Work to be completed: Pull every line that includes the word "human" out of the data below and copy it.

Records excerpted from a collection

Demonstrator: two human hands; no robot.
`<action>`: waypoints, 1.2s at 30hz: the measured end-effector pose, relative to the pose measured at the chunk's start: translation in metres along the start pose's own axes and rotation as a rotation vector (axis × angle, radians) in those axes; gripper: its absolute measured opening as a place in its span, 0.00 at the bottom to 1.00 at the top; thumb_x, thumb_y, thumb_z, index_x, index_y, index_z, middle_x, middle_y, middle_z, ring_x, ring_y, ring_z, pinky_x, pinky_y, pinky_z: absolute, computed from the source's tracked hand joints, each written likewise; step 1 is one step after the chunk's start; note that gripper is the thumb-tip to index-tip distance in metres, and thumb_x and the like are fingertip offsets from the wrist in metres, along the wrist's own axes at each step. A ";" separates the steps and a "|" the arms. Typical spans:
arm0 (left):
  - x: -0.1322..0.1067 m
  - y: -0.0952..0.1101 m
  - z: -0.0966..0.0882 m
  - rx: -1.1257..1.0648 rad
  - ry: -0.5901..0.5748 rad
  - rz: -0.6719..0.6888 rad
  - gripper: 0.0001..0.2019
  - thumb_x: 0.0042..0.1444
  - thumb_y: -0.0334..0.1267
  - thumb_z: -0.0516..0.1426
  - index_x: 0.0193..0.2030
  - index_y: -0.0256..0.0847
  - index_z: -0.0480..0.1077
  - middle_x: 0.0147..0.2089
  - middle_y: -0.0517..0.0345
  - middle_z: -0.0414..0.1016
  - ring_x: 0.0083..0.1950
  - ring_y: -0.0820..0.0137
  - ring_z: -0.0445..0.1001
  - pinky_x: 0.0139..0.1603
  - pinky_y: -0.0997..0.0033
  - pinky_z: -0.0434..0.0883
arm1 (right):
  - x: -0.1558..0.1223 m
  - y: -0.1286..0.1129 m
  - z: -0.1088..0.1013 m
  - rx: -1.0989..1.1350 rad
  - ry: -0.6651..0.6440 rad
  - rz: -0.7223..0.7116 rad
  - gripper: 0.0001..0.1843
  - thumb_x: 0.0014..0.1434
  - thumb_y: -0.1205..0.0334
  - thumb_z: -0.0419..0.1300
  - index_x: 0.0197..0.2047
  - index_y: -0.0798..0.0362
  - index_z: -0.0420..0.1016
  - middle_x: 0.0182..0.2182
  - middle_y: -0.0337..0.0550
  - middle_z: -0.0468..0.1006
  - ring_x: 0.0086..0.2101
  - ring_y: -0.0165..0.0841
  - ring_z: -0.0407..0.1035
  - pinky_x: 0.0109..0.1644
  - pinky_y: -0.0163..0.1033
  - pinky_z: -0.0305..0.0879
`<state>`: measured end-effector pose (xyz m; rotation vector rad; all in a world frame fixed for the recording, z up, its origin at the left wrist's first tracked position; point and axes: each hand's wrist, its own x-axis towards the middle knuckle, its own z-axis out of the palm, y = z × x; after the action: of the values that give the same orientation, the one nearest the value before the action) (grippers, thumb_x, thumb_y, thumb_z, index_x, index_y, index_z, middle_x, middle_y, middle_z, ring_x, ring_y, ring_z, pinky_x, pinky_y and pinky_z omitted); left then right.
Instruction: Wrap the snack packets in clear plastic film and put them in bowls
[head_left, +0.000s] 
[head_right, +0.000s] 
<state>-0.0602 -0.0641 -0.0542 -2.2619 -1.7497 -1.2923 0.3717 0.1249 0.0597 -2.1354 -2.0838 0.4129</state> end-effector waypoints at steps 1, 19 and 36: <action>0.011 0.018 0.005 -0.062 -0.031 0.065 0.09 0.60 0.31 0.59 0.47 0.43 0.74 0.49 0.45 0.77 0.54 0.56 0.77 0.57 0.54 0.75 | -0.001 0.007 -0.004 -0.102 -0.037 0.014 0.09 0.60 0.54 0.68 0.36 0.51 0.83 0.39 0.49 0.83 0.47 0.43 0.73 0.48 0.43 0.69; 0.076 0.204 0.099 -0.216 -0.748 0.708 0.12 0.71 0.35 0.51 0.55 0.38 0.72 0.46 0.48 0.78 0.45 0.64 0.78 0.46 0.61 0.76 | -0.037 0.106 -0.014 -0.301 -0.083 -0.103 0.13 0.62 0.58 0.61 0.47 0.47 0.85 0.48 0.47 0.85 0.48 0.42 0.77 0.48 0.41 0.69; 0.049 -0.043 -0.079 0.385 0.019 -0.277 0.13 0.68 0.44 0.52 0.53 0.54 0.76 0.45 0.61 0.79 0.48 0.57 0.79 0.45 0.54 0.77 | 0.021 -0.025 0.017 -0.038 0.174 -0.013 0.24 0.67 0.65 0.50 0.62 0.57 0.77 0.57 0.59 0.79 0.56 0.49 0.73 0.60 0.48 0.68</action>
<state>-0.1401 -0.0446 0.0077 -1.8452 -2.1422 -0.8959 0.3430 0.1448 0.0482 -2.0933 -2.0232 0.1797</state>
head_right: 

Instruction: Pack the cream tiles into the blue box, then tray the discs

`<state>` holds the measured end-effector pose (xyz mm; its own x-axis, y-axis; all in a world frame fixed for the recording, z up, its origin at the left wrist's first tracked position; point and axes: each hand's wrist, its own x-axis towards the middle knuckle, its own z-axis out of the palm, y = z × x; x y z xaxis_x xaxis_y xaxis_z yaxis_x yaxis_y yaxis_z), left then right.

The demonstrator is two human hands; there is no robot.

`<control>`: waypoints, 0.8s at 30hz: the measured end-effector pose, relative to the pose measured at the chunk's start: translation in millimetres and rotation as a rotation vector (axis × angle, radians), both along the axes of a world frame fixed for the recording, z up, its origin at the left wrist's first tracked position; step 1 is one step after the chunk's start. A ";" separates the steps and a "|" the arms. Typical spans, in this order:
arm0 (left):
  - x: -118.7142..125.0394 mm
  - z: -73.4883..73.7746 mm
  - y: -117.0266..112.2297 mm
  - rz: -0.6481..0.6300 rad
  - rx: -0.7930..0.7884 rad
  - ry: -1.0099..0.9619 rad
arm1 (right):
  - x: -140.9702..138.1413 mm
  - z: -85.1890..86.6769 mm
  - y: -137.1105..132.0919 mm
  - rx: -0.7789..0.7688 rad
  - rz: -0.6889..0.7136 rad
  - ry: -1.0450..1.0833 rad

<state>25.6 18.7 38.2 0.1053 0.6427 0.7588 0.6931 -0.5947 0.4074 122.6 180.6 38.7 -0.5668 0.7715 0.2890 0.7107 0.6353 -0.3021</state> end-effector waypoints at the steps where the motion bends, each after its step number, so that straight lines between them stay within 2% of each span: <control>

Result of the task:
Demonstrator: two human hands; no robot.
The demonstrator is two human hands; there is no robot.

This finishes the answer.